First published July 1 2016
Do Endothelial Cells Dream of Eclectic Shape?
Endothelial cells (ECs), which line our blood vessels, exhibit dramatic plasticity and diversity of form/behavior at the individual and collective cell level. They re-organize themselves in space and time to extend new blood vessel networks during development and during a huge array of diseases including cancer. Here we will describe, using examples from our integrated in silico/in vitro/in vivo research program, how the Artificial Life (ALife) perspective and approaches have been paramount in driving entirely new experimental biology understanding of the vasculature by capitalizing on the emergent, predictive capacity and testable nature of agent-based models in close combination with in vitro and in vivo experiments.
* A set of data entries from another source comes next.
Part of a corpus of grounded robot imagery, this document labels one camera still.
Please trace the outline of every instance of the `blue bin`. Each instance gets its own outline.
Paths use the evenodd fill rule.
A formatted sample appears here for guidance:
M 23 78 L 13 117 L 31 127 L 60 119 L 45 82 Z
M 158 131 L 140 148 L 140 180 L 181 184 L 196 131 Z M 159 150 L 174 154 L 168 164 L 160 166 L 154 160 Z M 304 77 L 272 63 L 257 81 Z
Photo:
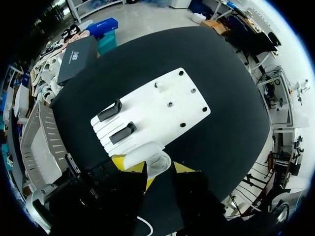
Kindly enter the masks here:
M 104 37 L 97 42 L 99 54 L 104 55 L 108 51 L 117 47 L 115 31 L 104 34 Z
M 108 33 L 112 30 L 118 28 L 118 21 L 114 18 L 109 18 L 107 20 L 97 22 L 91 26 L 87 27 L 87 30 L 90 31 L 90 35 L 93 35 L 95 38 L 98 38 L 105 33 Z

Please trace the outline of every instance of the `blue box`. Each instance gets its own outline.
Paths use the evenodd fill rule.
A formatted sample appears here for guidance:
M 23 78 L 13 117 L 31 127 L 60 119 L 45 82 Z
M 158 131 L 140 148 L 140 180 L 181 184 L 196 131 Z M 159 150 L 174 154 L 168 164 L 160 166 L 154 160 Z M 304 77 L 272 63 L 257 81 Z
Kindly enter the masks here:
M 90 31 L 90 35 L 93 35 L 95 38 L 115 29 L 118 29 L 118 21 L 114 18 L 109 18 L 87 27 L 87 30 Z

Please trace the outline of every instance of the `white shelf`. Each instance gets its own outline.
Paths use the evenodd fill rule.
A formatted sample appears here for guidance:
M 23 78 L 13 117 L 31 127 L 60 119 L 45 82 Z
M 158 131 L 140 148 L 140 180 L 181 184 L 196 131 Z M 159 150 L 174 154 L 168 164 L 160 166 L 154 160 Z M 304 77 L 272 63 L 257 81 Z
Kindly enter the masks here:
M 89 11 L 89 12 L 87 12 L 87 13 L 83 14 L 82 16 L 80 16 L 80 18 L 82 19 L 82 18 L 87 17 L 88 15 L 90 15 L 90 14 L 92 14 L 92 13 L 96 12 L 96 11 L 99 11 L 99 10 L 101 10 L 101 9 L 105 8 L 105 7 L 108 7 L 108 6 L 111 6 L 111 5 L 117 4 L 117 3 L 121 3 L 121 2 L 123 2 L 123 1 L 122 1 L 122 0 L 121 0 L 121 1 L 114 1 L 114 2 L 111 2 L 111 3 L 109 3 L 109 4 L 106 4 L 106 5 L 100 6 L 100 7 L 98 7 L 97 9 L 94 9 L 94 10 L 92 10 L 92 11 Z
M 105 8 L 105 7 L 108 7 L 108 6 L 117 4 L 117 3 L 125 4 L 125 0 L 114 1 L 114 2 L 111 2 L 111 3 L 109 3 L 109 4 L 102 5 L 102 6 L 96 8 L 96 9 L 93 9 L 92 11 L 89 11 L 89 12 L 87 12 L 87 13 L 84 13 L 83 15 L 79 15 L 79 13 L 78 13 L 78 8 L 79 8 L 80 6 L 82 6 L 82 5 L 84 5 L 84 4 L 88 3 L 88 2 L 90 2 L 90 1 L 91 1 L 91 0 L 87 0 L 86 2 L 83 2 L 83 3 L 81 3 L 81 4 L 77 5 L 77 6 L 75 6 L 74 3 L 73 3 L 73 0 L 67 0 L 67 2 L 69 3 L 69 6 L 70 6 L 71 11 L 74 13 L 74 15 L 75 15 L 75 17 L 77 18 L 77 20 L 79 21 L 79 23 L 82 23 L 82 19 L 83 19 L 84 17 L 87 17 L 88 15 L 90 15 L 90 14 L 96 12 L 96 11 L 99 11 L 99 10 Z
M 87 2 L 90 2 L 90 1 L 92 1 L 92 0 L 87 0 L 87 1 L 85 1 L 85 2 L 83 2 L 83 3 L 81 3 L 81 4 L 79 4 L 79 5 L 75 6 L 75 8 L 78 8 L 78 7 L 80 7 L 80 6 L 86 4 Z

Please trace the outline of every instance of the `white wall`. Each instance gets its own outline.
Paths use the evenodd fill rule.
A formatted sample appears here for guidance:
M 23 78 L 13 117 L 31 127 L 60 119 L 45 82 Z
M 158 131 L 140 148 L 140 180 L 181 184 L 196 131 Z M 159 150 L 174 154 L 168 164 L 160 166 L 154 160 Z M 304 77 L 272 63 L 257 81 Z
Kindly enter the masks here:
M 217 4 L 215 0 L 204 0 L 204 2 L 215 10 Z M 296 92 L 292 97 L 295 110 L 294 119 L 296 121 L 295 124 L 298 125 L 297 127 L 300 127 L 298 123 L 300 123 L 299 121 L 302 118 L 309 118 L 308 127 L 298 129 L 297 135 L 303 136 L 304 141 L 302 148 L 305 149 L 298 176 L 310 179 L 315 170 L 315 77 L 312 64 L 298 36 L 277 10 L 268 2 L 264 0 L 249 0 L 245 6 L 241 6 L 236 0 L 233 2 L 242 10 L 248 8 L 256 10 L 263 17 L 263 22 L 267 22 L 267 24 L 263 24 L 262 21 L 261 24 L 259 24 L 259 22 L 257 23 L 266 33 L 272 31 L 282 44 L 278 47 L 279 55 L 276 58 L 270 57 L 263 66 L 280 65 L 284 69 L 288 80 L 293 85 L 298 81 L 303 82 L 305 79 L 309 80 L 311 90 L 303 95 L 303 105 L 301 106 L 298 102 Z

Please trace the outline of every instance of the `metal frame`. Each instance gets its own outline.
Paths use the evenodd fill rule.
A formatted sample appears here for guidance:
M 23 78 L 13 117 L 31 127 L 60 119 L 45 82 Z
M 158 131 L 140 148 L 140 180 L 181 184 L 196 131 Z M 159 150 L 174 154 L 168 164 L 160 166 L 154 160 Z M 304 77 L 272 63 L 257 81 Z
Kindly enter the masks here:
M 88 2 L 90 2 L 90 1 L 91 1 L 91 0 L 87 0 L 87 1 L 85 1 L 85 2 L 83 2 L 83 3 L 81 3 L 81 4 L 79 4 L 79 5 L 75 6 L 74 3 L 73 3 L 73 0 L 67 0 L 67 2 L 69 3 L 69 6 L 70 6 L 71 11 L 74 13 L 74 15 L 75 15 L 75 17 L 77 18 L 77 20 L 79 21 L 79 23 L 82 23 L 82 19 L 83 19 L 84 17 L 87 17 L 88 15 L 91 15 L 91 14 L 93 14 L 94 12 L 99 11 L 99 10 L 101 10 L 101 9 L 103 9 L 103 8 L 106 8 L 106 7 L 108 7 L 108 6 L 111 6 L 111 5 L 114 5 L 114 4 L 118 4 L 118 3 L 122 3 L 122 4 L 125 4 L 125 3 L 126 3 L 126 0 L 114 1 L 114 2 L 111 2 L 111 3 L 109 3 L 109 4 L 100 6 L 100 7 L 98 7 L 97 9 L 94 9 L 94 10 L 92 10 L 92 11 L 89 11 L 89 12 L 83 14 L 82 16 L 80 16 L 77 9 L 78 9 L 79 7 L 81 7 L 82 5 L 84 5 L 84 4 L 88 3 Z
M 265 100 L 265 98 L 264 98 L 264 96 L 263 96 L 263 92 L 262 92 L 260 89 L 258 89 L 259 92 L 260 92 L 260 94 L 261 94 L 261 97 L 262 97 L 262 99 L 263 99 L 263 101 L 264 101 L 264 105 L 265 105 L 265 107 L 266 107 L 266 111 L 267 111 L 267 113 L 268 113 L 268 117 L 269 117 L 271 126 L 277 127 L 277 128 L 281 128 L 281 127 L 284 127 L 284 128 L 285 128 L 285 127 L 292 127 L 292 126 L 294 125 L 294 121 L 293 121 L 293 106 L 292 106 L 292 101 L 291 101 L 291 98 L 290 98 L 290 94 L 288 94 L 289 89 L 288 89 L 288 86 L 287 86 L 287 84 L 286 84 L 284 78 L 283 78 L 281 75 L 278 75 L 278 77 L 275 77 L 275 78 L 272 78 L 272 79 L 270 79 L 270 80 L 266 80 L 266 81 L 264 81 L 264 82 L 258 83 L 258 84 L 257 84 L 257 87 L 261 87 L 261 86 L 263 86 L 263 85 L 265 85 L 265 84 L 268 84 L 268 83 L 270 83 L 270 82 L 273 82 L 273 81 L 275 81 L 275 80 L 280 80 L 280 81 L 281 81 L 280 84 L 282 85 L 282 88 L 283 88 L 283 91 L 284 91 L 284 94 L 285 94 L 285 98 L 286 98 L 287 104 L 288 104 L 288 115 L 289 115 L 289 117 L 290 117 L 290 122 L 289 122 L 289 123 L 288 123 L 288 122 L 287 122 L 287 123 L 272 123 L 272 117 L 271 117 L 271 115 L 270 115 L 267 102 L 266 102 L 266 100 Z

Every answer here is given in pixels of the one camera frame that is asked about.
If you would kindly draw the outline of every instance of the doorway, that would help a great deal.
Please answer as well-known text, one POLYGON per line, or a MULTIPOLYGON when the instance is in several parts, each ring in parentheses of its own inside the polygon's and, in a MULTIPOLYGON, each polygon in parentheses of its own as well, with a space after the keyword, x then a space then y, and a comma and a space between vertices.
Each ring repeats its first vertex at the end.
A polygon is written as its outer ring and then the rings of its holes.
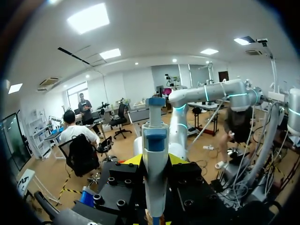
POLYGON ((219 72, 219 82, 222 82, 224 79, 229 81, 228 71, 219 72))

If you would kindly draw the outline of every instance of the white robotic arm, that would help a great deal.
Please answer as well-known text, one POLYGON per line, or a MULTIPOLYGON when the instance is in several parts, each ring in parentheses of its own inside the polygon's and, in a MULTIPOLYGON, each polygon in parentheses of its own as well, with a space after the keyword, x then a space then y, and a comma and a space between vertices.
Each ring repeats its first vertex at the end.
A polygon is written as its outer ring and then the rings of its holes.
POLYGON ((247 90, 242 80, 232 80, 204 85, 194 89, 173 91, 169 101, 173 105, 170 123, 169 152, 186 160, 188 102, 205 102, 229 98, 233 111, 244 111, 251 105, 259 105, 260 88, 247 90))

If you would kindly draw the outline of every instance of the recessed ceiling light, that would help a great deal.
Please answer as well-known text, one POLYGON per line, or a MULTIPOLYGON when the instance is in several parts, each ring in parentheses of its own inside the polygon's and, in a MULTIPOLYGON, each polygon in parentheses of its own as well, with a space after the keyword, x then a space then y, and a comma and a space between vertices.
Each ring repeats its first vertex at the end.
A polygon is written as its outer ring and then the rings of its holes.
POLYGON ((22 85, 23 85, 22 83, 11 85, 8 93, 11 94, 11 93, 19 91, 20 88, 22 87, 22 85))
POLYGON ((109 24, 105 3, 86 8, 69 17, 67 21, 79 34, 109 24))
POLYGON ((48 2, 49 2, 50 4, 55 4, 55 3, 57 3, 58 1, 60 1, 60 0, 48 0, 48 2))
POLYGON ((218 52, 219 52, 218 50, 214 50, 214 49, 208 48, 208 49, 203 50, 200 53, 201 54, 206 54, 206 55, 212 55, 212 54, 215 54, 215 53, 218 53, 218 52))
POLYGON ((120 52, 120 49, 119 49, 119 48, 112 49, 112 50, 109 50, 109 51, 100 53, 100 56, 101 56, 104 60, 110 59, 110 58, 113 58, 113 57, 117 57, 117 56, 120 56, 120 55, 121 55, 121 52, 120 52))
POLYGON ((240 45, 249 45, 250 43, 244 39, 236 38, 234 39, 235 42, 239 43, 240 45))

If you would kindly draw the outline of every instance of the man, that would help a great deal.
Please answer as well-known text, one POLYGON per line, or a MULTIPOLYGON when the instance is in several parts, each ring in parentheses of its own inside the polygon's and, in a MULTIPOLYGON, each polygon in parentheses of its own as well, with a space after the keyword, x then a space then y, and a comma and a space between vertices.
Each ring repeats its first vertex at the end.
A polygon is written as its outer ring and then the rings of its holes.
MULTIPOLYGON (((227 108, 226 119, 224 121, 224 134, 220 139, 220 151, 222 154, 222 161, 218 162, 215 167, 216 169, 221 169, 227 165, 227 143, 231 140, 234 140, 237 143, 246 143, 251 129, 252 124, 252 107, 249 107, 247 110, 242 112, 234 112, 227 108)), ((250 138, 249 141, 249 154, 245 160, 249 160, 255 150, 255 145, 253 138, 250 138)))
POLYGON ((70 141, 74 137, 77 137, 78 135, 83 134, 86 137, 86 139, 90 141, 90 143, 92 145, 94 145, 96 148, 98 147, 97 142, 96 142, 97 135, 94 134, 86 126, 76 125, 75 124, 75 113, 72 110, 66 111, 63 119, 67 125, 67 128, 60 135, 60 141, 62 143, 70 141))
MULTIPOLYGON (((90 101, 84 99, 83 93, 80 93, 79 97, 80 97, 80 102, 78 103, 78 109, 80 114, 82 115, 82 124, 83 125, 93 124, 94 120, 92 117, 92 113, 90 111, 90 109, 92 108, 90 101)), ((97 126, 94 126, 93 130, 100 138, 103 138, 103 134, 100 133, 97 126)))

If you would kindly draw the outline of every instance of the power strip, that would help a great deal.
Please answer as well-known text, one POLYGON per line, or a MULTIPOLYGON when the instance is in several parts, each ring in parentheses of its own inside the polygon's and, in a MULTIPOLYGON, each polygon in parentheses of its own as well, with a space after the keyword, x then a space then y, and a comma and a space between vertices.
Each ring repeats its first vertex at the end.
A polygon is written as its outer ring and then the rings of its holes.
POLYGON ((203 149, 207 149, 207 150, 214 150, 213 146, 203 146, 203 149))

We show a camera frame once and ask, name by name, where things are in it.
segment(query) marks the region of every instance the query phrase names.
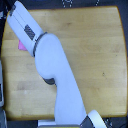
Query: floor
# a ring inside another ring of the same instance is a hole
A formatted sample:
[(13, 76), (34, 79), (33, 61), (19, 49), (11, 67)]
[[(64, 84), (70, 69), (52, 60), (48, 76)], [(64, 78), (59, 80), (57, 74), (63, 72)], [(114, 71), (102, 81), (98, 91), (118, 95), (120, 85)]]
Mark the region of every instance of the floor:
[[(5, 0), (9, 1), (8, 9), (10, 9), (10, 5), (15, 0)], [(35, 8), (63, 8), (63, 4), (61, 0), (20, 0), (27, 7), (27, 9), (35, 9)], [(97, 0), (73, 0), (72, 7), (87, 7), (87, 6), (95, 6)], [(121, 15), (121, 20), (123, 24), (126, 46), (128, 49), (128, 0), (99, 0), (98, 6), (109, 6), (116, 5), (119, 8), (119, 12)], [(2, 42), (2, 33), (4, 30), (4, 22), (6, 17), (6, 10), (4, 11), (4, 17), (1, 18), (1, 12), (5, 10), (3, 8), (3, 2), (0, 2), (0, 45)], [(110, 125), (110, 128), (127, 128), (127, 117), (122, 118), (104, 118), (104, 121)], [(8, 128), (36, 128), (37, 121), (8, 121)]]

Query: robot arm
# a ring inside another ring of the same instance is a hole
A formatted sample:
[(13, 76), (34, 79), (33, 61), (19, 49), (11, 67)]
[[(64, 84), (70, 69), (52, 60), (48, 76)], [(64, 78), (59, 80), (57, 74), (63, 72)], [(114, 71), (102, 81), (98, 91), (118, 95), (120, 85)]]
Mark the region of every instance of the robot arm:
[[(35, 57), (40, 76), (54, 79), (57, 85), (54, 112), (56, 124), (80, 125), (82, 121), (85, 122), (87, 114), (82, 97), (59, 39), (54, 34), (43, 33), (18, 1), (10, 11), (7, 21), (30, 55)], [(95, 128), (106, 128), (96, 111), (92, 111), (88, 117)]]

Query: wooden surface
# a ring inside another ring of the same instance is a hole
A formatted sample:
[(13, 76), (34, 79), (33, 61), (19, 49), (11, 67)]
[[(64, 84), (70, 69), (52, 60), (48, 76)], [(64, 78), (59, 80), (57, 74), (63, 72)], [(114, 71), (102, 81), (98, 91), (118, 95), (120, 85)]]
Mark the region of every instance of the wooden surface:
[[(30, 11), (44, 31), (60, 39), (87, 113), (127, 113), (127, 64), (116, 7)], [(54, 118), (56, 86), (38, 75), (34, 58), (18, 50), (8, 23), (2, 45), (5, 111), (12, 120)]]

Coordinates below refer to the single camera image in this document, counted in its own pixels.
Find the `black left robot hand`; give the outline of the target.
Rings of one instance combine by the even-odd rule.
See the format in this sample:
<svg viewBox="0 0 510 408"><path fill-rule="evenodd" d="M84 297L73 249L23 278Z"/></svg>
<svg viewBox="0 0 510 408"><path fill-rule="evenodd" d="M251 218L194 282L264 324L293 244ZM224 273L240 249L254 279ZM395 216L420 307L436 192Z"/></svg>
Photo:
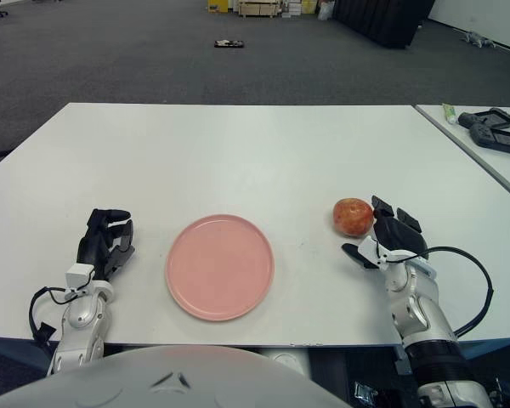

Our agent-based simulations explicitly consider the role of individual EC embodiment, active perception, heterogeneous vs homogeneous collective dynamics, pattern formation and counter-intuitive emergence from feedback in controller networks and many more Alife centric concepts. We recently identified in silico that the time it takes ECs to collectively decide who should move and who should stay during blood vessel branching morphogenesis can be varied by altering tissue environment conditions, including some changes found in tumors. By proceeding to validate these predictions in vitro and in vivo by integrating the studies in the wetlab we have been able to provide a solid new mechanism to explain the diversity of vascular network structures found across tissues and the malformations arising in disease. There is a bright future with untapped potential for the Alife community to further contribute to understanding of animals, including humans, at the cell and tissue level, where many organizational principles of the systems behavior are still lacking. If we take care to be rigorous in how we calibrate our models to biological data and make clear experimentally testable predictions, we will show we can make real change in a experimental cell biology field, traditionally segregated from in silico research. Learning from the plight of the insightful, but ostracized, Androids in Philip K Dicks novel, overcoming our cultural differences and integrating better between the artificial and natural living systems research communities could lead to huge advantages in achieving our common goals to understand life as it is.